If you use ball point pen and don’t carve it out, it will be visible on the prints, too, if the pen ink is darker than the printing ink you are using.
As I started noticing these effects when I was printing, I was bummed, thinking they were mistakes I couldn’t fix. As the project evolved, I started seeing beauty in these “mistakes” and how it would be possible to actually use these things as techniques to create certain effects. Less ink in areas of erasure can create a starry sky, for example. So perhaps I will start using these things in future projects to add texture.
I’d heard you could carve both sides of a rubber plate, to get two different prints from one piece. I tried that this time, and in some cases I kind of regret it. Where I carved out large areas on one side, it created an indented effect on the other side, where the ink wouldn’t take. For example, there is an area of the heart that is suffering from the effects created by the lightbulb.
I’d previously only used water-based ink. For this project I used a new type of ink, oil-based ink that washes with water and soap. (Speedball, fabric and paper block printing ink). Since people are hopefully going to be handling these cards a lot, I wanted the ink to be permanent, and not rub off if it gets wet.

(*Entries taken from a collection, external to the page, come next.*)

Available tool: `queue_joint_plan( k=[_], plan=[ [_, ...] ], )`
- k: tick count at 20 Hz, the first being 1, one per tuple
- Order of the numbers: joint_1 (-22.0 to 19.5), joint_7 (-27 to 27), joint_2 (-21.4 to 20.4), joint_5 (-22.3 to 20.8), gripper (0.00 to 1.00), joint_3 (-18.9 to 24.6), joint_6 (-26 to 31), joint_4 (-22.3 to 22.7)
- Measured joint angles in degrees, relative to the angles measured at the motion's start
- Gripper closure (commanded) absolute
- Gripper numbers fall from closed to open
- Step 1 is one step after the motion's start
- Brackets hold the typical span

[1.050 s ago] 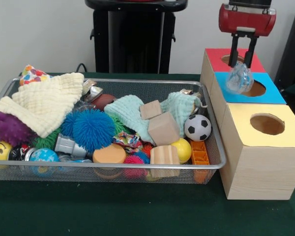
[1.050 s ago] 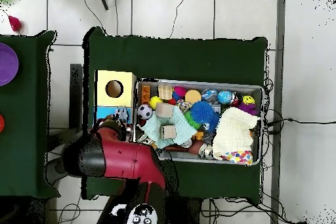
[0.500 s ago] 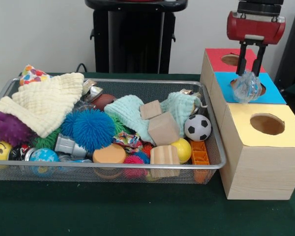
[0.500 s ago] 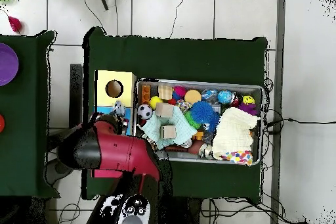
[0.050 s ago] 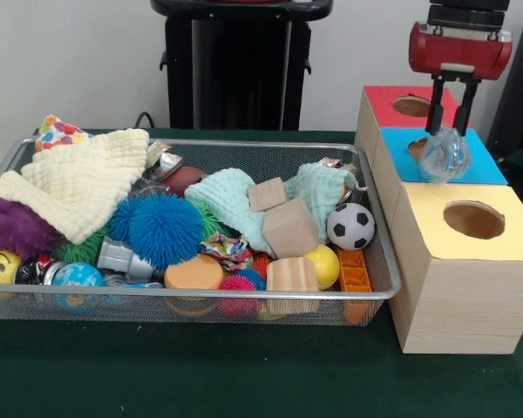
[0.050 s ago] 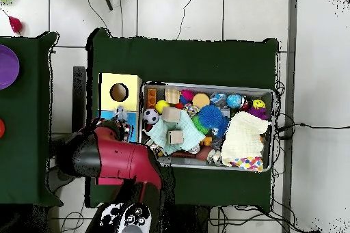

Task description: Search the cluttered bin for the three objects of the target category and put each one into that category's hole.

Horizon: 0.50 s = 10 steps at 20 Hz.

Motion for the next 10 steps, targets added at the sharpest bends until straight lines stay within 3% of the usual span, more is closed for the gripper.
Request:
queue_joint_plan(
  k=[10],
  plan=[
    [4.6,0.5,-0.3,1.9,1.00,-2.0,2.4,0.0]
  ],
)
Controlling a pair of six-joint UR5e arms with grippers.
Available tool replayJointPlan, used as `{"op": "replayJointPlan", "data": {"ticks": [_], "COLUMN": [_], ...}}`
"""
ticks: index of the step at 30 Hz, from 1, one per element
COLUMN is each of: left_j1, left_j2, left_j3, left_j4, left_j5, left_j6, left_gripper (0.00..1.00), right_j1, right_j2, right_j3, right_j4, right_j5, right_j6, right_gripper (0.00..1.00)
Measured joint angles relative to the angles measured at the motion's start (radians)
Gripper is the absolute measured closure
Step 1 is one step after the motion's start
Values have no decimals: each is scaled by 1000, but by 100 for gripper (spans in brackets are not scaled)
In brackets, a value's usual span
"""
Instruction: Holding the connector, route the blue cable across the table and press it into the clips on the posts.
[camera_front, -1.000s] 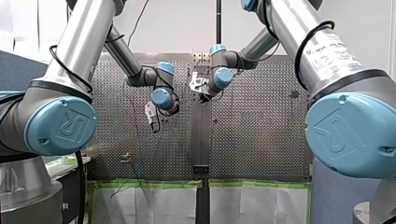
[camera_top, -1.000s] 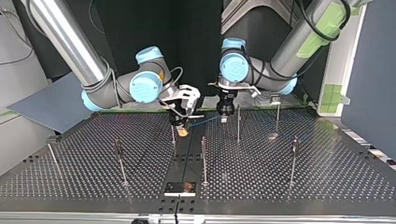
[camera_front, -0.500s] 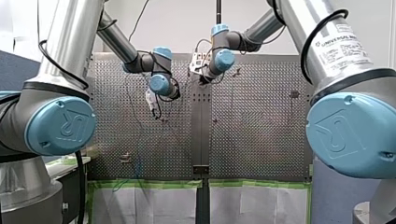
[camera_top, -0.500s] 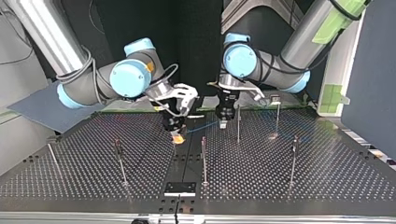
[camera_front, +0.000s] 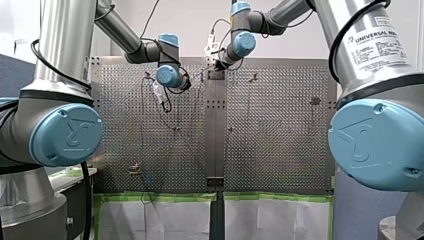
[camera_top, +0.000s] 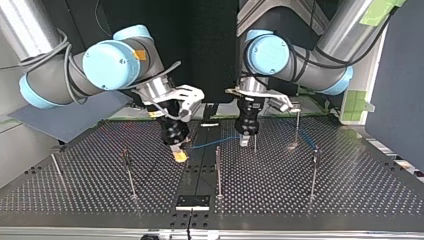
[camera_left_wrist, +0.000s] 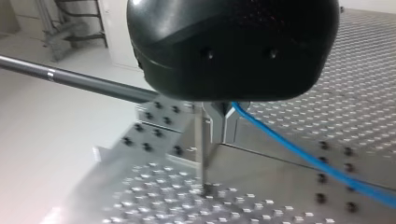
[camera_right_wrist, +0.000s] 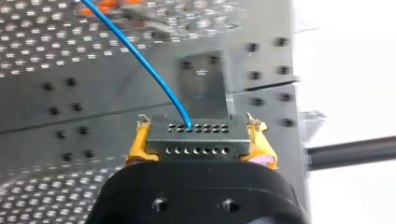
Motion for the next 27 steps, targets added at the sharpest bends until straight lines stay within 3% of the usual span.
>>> {"op": "replayJointPlan", "data": {"ticks": [9, 14, 21, 27], "left_j1": [14, 15, 20, 28], "left_j2": [59, 60, 54, 16], "left_j3": [19, 23, 21, 21], "left_j4": [11, 24, 24, 25], "left_j5": [39, 66, 69, 70], "left_j6": [0, -7, -12, 8], "left_gripper": [100, 100, 100, 100], "right_j1": [-6, -7, -13, -24], "right_j2": [-55, -35, 8, 25], "right_j3": [24, 35, 44, 45], "right_j4": [-3, -3, -5, -9], "right_j5": [1, 1, 2, -1], "right_j6": [-14, -24, -29, -28], "right_gripper": [100, 100, 100, 100]}}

The downside of this new oil-based ink is that it stinks quite a bit. So I’m a bit worried that some folks will have a bad reaction to it.
This ink also required (according to the package) a hard rubber brayer, which I hadn’t used before. After the fact, I’m still not sure why it needed the hard brayer, but I did use one. It seemed at first like it was easier to get a good even layer of ink, without over inking. But as the days evolved, and I washed the brayer in soap and water with each color change, the ends of the brayer started bulging (the inside of the tube is wood, and I think was absorbing some of the water), and so it became increasingly difficult to get an even layer of ink, since the brayer would only touch the glass on the bulging ends, and so over inking became a problem that was difficult to control.

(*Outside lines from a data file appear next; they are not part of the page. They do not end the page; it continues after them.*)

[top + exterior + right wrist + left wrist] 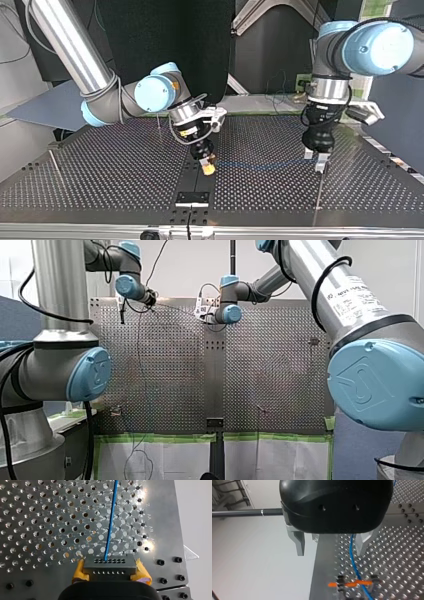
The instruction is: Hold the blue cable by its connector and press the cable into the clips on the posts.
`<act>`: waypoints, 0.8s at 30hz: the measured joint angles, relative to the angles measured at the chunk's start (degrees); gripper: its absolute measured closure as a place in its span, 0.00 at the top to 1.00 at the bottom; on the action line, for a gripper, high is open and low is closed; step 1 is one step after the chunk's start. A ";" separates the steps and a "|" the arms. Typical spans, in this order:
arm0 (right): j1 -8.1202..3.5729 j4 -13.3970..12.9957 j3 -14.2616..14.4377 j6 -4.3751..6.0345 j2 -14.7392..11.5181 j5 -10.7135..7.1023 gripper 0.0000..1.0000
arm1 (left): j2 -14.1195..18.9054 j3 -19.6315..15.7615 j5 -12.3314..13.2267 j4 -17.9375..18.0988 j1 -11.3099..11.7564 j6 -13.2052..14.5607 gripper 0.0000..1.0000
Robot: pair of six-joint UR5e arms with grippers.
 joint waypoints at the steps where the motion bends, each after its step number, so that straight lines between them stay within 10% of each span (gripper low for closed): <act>1: -0.02 0.00 0.00 0.01 0.01 0.00 0.00 | -0.44 0.15 -0.47 -0.29 -0.20 0.32 1.00; 24: 0.17 -0.01 0.00 0.02 0.02 -0.06 0.00 | -8.81 5.99 -7.94 -0.10 -5.00 0.77 1.00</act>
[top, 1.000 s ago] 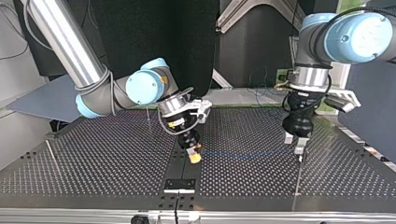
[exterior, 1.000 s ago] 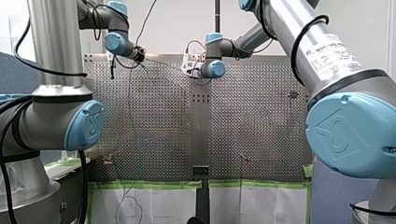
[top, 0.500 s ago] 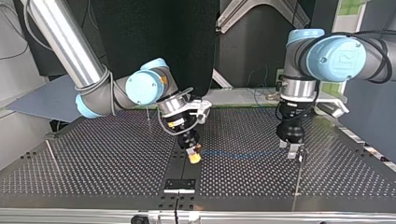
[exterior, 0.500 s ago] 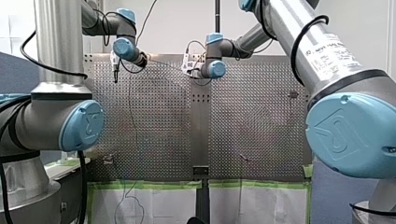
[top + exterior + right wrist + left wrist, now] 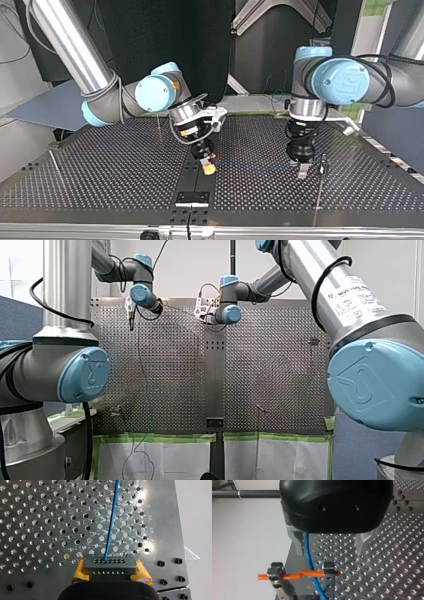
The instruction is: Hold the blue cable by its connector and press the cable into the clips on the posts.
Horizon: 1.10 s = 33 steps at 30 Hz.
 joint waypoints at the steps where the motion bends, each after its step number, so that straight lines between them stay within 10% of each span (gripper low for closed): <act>1: 0.00 0.00 0.00 0.00 0.00 0.00 0.00 | -0.09 0.16 -0.42 -0.09 -0.14 0.00 1.00; 16: -0.01 0.09 0.00 -0.05 0.01 -0.03 0.00 | -0.24 0.46 -7.96 0.75 -1.98 1.60 1.00; 32: 0.16 0.32 0.04 -0.20 0.03 -0.03 0.00 | -0.20 0.45 -7.17 1.03 -2.57 1.02 1.00; 33: 0.18 0.33 0.08 -0.21 0.04 -0.01 0.00 | -0.21 0.45 -7.22 1.04 -2.64 0.83 0.84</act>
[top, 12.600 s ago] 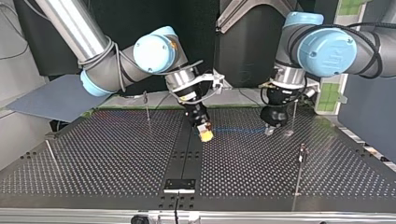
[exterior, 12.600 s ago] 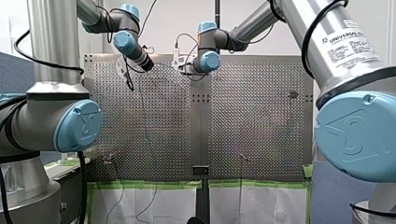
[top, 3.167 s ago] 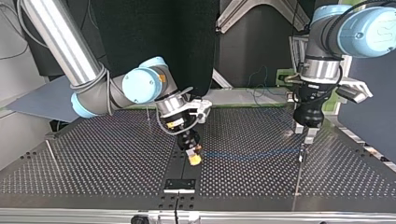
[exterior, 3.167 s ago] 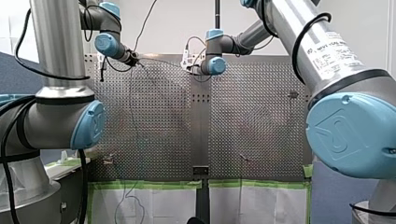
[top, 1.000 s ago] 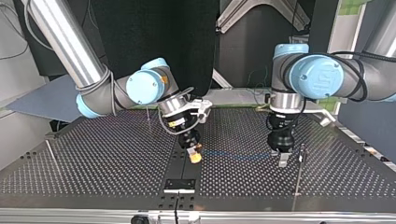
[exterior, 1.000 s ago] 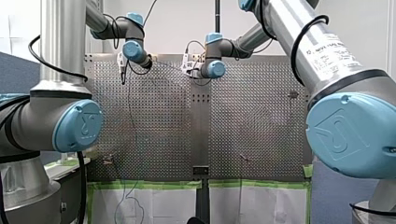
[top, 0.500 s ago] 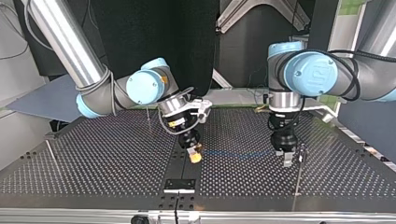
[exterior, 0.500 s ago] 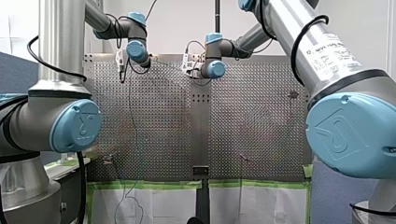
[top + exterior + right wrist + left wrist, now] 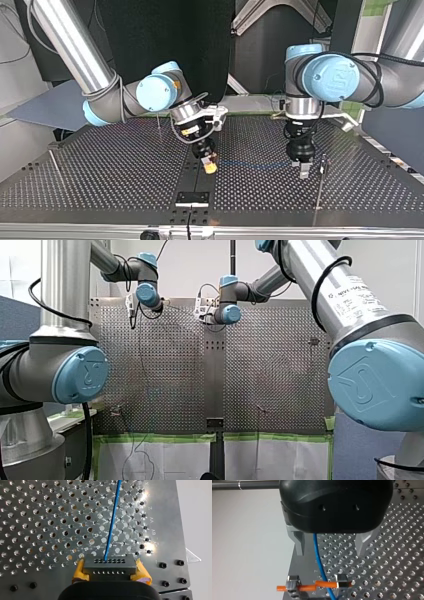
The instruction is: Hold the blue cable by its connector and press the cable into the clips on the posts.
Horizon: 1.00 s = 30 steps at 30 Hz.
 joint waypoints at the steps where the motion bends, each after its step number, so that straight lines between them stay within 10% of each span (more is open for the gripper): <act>1: 0.00 0.01 0.03 -0.01 0.01 0.02 0.00 | -0.01 0.00 -0.05 0.01 -0.07 -0.15 0.84; 3: 0.02 0.02 0.06 -0.03 0.01 0.04 0.00 | 0.00 0.00 -0.14 0.05 -0.19 -0.34 0.51; 4: 0.02 0.02 0.06 -0.05 0.01 0.05 0.00 | 0.00 0.00 -0.17 0.06 -0.24 -0.34 0.51; 6: 0.01 0.03 0.08 -0.08 0.01 0.08 0.00 | 0.01 0.00 -0.27 0.04 -0.35 -0.14 0.10; 8: 0.00 0.03 0.08 -0.10 0.00 0.11 0.00 | 0.01 0.00 -0.73 -0.02 -0.51 0.50 0.00; 30: 0.17 0.18 0.67 -0.21 0.02 0.16 0.00 | -0.39 -2.42 -4.21 2.40 -2.71 2.71 0.00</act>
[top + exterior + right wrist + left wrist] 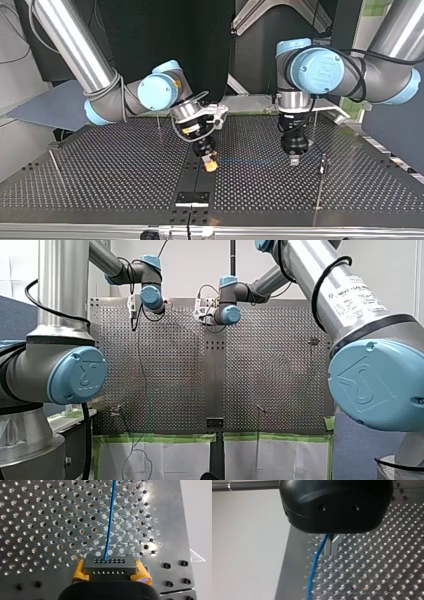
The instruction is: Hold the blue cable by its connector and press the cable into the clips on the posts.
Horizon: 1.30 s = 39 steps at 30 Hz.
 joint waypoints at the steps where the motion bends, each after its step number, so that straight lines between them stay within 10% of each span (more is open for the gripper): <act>1: 0.02 -0.01 0.29 0.00 0.00 0.00 0.00 | -0.19 -0.37 0.09 0.47 -0.12 -0.11 0.00; 14: -0.26 -1.18 6.51 -1.98 0.01 2.51 0.00 | -5.40 -2.62 -0.44 5.77 -3.21 0.09 0.00; 39: -0.83 -12.16 18.15 -5.07 0.11 8.78 0.00 | -15.04 -9.63 -1.98 15.29 -8.36 1.45 0.00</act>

I enjoyed exploring color mixing effects to create “light” in areas of the prints.
Rubbing thoroughly with the baren or spoon takes a lot of patience. It’s worth it to be methodical, and be rewarded with the nicest print possible. I created a system for making sure I hit every area thoroughly, and even counted to myself.
Sharing is sweet!
Part of what’s so beautiful about this is the patience — even though you are producing in bulk, you are really spending time with each print. Since these were being created as gifts, it brought me a lot of joy to really focus on each print, the joy of giving to these people and this community I love, imagining their joy at receiving art in the mail! It also brings fond memories of the mail art I so enjoyed making and receiving in the 80s, and the zines I so enjoyed making and receiving in the 90s. Gratitude to the postal service, which has been an important part of my creative life.
I look forward to seeing how this deck evolves, what emojis people add to it, what prints I am moved to create as future additions.